# Other Pythons > General Pythons >  Odd aggression

## SilentTigress

I was handling my Spotted today (as I do almost everyday), and I was just sitting there, watching TV, not moving. I look down, and notice that the little darling has her mouth latched on to my ring finger. I didn't want to pull out her teeth, and it didn't hurt, so I sat there until she let go. After that she seemed fine and was moving around like she always does, and then without any sort of warning, grabs hold of the skin between my thumb and index finger. (This was about 5 mnutes later). She let go, moved around again, and then a few mintues after tried to bit the top of my hand. That's when I decided to put her away (maybe I should've done that after the first time..) and come here and ask all of you. 
She wasn't showing any signs of aggression at all, and has never bitten before. My hands were washed, and I was holding her for awhile before she decided to bite..And she ate two days ago. Should I be concerned about this, or just take it as an animal being unpredictable and showing me who's boss? 

Maybe I just taste really good? lol...

----------


## recycling goddess

i think it's the "ode de rat" you've been spraying on yourself after a shower!  :sploosh: 

sorry, i have no useful ideas here  :Sad:

----------


## Griggs2121

Sounds like some sort of feeding misque. You said you washed your hands, but had you handled any mice or mamals previous to your handling? Even after you wash your hands, that scent can linger. Or maybe your fingers just looked and moved like a pinky.

----------


## frankykeno

Could be a bit too much handling.  Everyday handling can be too much for some snakes.  Could just be that she's a snake and snake's occasionally bite for no apparent reason other than they are....snakes.  :Smile:

----------


## Snakeman

yeah no matter how tame snakes are, they will attempt to bite if they get the chance.

----------


## tigerlily

Also be aware that sometimes the weather can play a part.  They are more sensitive to barometric changes.  Just a thought.

----------


## SnakeySnakeSnake

> Also be aware that sometimes the weather can play a part.

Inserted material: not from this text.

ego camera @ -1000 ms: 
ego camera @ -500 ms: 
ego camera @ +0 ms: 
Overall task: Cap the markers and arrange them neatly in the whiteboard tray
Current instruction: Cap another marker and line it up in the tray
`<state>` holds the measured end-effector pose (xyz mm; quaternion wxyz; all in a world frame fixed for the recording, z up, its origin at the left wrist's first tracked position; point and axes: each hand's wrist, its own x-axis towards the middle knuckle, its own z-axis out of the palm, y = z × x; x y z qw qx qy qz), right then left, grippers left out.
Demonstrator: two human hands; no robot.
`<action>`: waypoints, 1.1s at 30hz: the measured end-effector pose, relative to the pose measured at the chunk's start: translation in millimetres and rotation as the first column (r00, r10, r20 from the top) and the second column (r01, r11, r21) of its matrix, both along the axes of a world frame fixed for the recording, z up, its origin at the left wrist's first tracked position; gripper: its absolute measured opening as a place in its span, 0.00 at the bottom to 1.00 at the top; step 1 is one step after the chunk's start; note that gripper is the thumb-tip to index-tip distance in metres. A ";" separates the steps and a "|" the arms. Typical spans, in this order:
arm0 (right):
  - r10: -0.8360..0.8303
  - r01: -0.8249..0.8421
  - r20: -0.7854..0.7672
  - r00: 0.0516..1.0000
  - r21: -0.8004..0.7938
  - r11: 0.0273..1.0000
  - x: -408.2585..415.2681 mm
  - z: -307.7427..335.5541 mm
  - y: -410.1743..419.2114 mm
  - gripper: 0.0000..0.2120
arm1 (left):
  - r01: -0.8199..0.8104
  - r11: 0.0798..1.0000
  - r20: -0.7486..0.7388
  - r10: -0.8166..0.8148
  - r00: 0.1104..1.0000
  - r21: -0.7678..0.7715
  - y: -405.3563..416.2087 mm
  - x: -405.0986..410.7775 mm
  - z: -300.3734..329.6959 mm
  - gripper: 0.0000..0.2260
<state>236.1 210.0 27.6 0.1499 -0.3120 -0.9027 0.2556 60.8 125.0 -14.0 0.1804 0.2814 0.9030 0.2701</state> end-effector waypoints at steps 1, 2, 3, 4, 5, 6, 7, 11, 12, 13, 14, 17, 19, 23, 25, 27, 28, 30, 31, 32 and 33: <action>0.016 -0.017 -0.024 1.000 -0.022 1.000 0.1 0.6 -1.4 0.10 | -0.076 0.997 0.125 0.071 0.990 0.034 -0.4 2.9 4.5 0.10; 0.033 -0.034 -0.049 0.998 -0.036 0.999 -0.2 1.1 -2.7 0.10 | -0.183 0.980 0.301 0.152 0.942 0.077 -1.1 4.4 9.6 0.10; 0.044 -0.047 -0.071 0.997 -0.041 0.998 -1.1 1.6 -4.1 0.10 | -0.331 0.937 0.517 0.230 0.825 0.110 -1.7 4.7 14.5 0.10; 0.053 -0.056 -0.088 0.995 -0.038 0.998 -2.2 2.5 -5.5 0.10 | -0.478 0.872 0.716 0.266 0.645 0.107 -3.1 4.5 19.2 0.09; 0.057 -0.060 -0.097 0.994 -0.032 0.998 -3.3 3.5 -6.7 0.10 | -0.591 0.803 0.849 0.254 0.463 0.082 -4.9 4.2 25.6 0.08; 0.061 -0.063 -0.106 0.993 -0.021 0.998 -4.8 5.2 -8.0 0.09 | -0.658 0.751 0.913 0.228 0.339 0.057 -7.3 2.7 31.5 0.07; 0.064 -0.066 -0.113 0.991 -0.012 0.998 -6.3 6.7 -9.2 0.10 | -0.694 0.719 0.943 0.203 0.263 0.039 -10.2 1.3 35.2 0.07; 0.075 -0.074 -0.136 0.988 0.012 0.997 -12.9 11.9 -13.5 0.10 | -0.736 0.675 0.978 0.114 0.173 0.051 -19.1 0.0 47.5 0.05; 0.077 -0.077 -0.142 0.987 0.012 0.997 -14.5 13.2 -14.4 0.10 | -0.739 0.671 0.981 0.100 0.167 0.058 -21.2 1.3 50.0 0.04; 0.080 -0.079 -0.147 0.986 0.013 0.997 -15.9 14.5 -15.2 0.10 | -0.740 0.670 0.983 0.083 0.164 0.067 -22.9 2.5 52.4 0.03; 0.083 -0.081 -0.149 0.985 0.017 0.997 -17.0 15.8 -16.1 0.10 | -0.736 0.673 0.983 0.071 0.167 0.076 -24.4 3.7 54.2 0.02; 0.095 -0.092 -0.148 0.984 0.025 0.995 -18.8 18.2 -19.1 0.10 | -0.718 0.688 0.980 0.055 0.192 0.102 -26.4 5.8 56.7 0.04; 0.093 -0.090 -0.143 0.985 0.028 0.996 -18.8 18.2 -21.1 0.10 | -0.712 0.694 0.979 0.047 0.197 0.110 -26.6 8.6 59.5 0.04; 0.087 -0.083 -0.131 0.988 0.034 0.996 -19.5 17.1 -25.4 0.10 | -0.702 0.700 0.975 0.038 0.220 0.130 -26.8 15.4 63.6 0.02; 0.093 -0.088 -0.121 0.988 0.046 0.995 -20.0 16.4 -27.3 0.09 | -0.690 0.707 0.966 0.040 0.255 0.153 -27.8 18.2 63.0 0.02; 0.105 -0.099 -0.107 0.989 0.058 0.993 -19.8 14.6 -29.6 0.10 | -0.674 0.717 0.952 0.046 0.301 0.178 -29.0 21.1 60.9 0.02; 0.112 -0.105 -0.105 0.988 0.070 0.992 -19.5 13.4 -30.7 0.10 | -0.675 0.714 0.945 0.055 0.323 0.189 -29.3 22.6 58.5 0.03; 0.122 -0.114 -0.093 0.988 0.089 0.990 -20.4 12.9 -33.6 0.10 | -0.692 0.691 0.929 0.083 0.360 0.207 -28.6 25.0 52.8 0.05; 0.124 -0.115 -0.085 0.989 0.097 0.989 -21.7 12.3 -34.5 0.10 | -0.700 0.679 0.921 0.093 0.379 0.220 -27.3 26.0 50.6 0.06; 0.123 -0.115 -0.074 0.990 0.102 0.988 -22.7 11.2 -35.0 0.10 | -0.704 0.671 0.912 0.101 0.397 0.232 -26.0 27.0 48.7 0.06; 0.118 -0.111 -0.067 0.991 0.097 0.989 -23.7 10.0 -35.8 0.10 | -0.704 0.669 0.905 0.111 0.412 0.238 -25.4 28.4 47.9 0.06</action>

They are more sensitive to barometric changes. Just a thought.


Yup, a bite on the ring finger means rain. A bite on the pinky means overcast. Two bites on the thumb and a wrap around the wrist.... lets just say you better have a root cellar to run to....


(the wrap around the wrist is to ensure the snake gets taken with you to the cellar)

----------


## novato

Spotted Pythons can be nippy and specially baby snakes. It seems very normal to me.  :Very Happy:

----------


## SilentTigress

Thank you everyone for your input. 


My house wasn't blown away, and I didn't end up in Kansas, so I suppose all is well..lol. 

Any of the suggestions could be a possibility. The weather did change drastically that day...and I do handle her a lot...and I ususally hold her in the same room that I keep her in, and she only bit when I wandered out of the room (into a room that is frequented by the dogs and cat...)...and yes, a snake is a snake, and I have seen a lot about younger spotteds being nippy...
So I guess that doesn't help to narrow it down..lol..but she hasn't nipped since...knock on wood...

Now for the challenge- All-Cleveland show coming up...I will not buy a snake..I will only buy frozen feeders...I will only buy frozen feeders...I will only buy frozen feeders... :Hmm:

----------


## Sinsation

> Now for the challenge- All-Cleveland show coming up...I will not buy a snake..I will only buy frozen feeders...I will only buy frozen feeders...I will only buy frozen feeders...


 
Let us know if that works for you  :Very Happy:

----------


## SilentTigress

> Let us know if that works for you


 
lol..well, if it doesn't, I probably won't be seen on here again because my mom will either kill me, or kick me out...Gosh I can't wait til I can afford my own place..(Or maybe its a good thing I can't..) lol

----------


## jessie_k_pythons

ha ha ha I'm sorry I cant help it... I'm pictureing a snake wandering around your hand doing this ....


" .....hmmmm.... I think I will.... get her.... HERE!.... well she looked at me...... how ...about HERE!!!... nope same thing..... AHH.. right ....HERE! ha ha she is puting me back! it worked! I'm soooo good ha ha!" 


My mind ran off on me and I'm sorry, I just couldnt help it. I will go back to my room now ....  :Very Happy:

----------


## SilentTigress

> ha ha ha I'm sorry I cant help it... I'm pictureing a snake wandering around your hand doing this ....
> 
> 
> " .....hmmmm.... I think I will.... get her.... HERE!.... well she looked at me...... how ...about HERE!!!... nope same thing..... AHH.. right ....HERE! ha ha she is puting me back! it worked! I'm soooo good ha ha!" 
> 
> 
> My mind ran off on me and I'm sorry, I just couldnt help it. I will go back to my room now ....


LOL...sadly, that's almost pretty much how it happened.

----------


## jessie_k_pythons

it just poped into my head lol

----------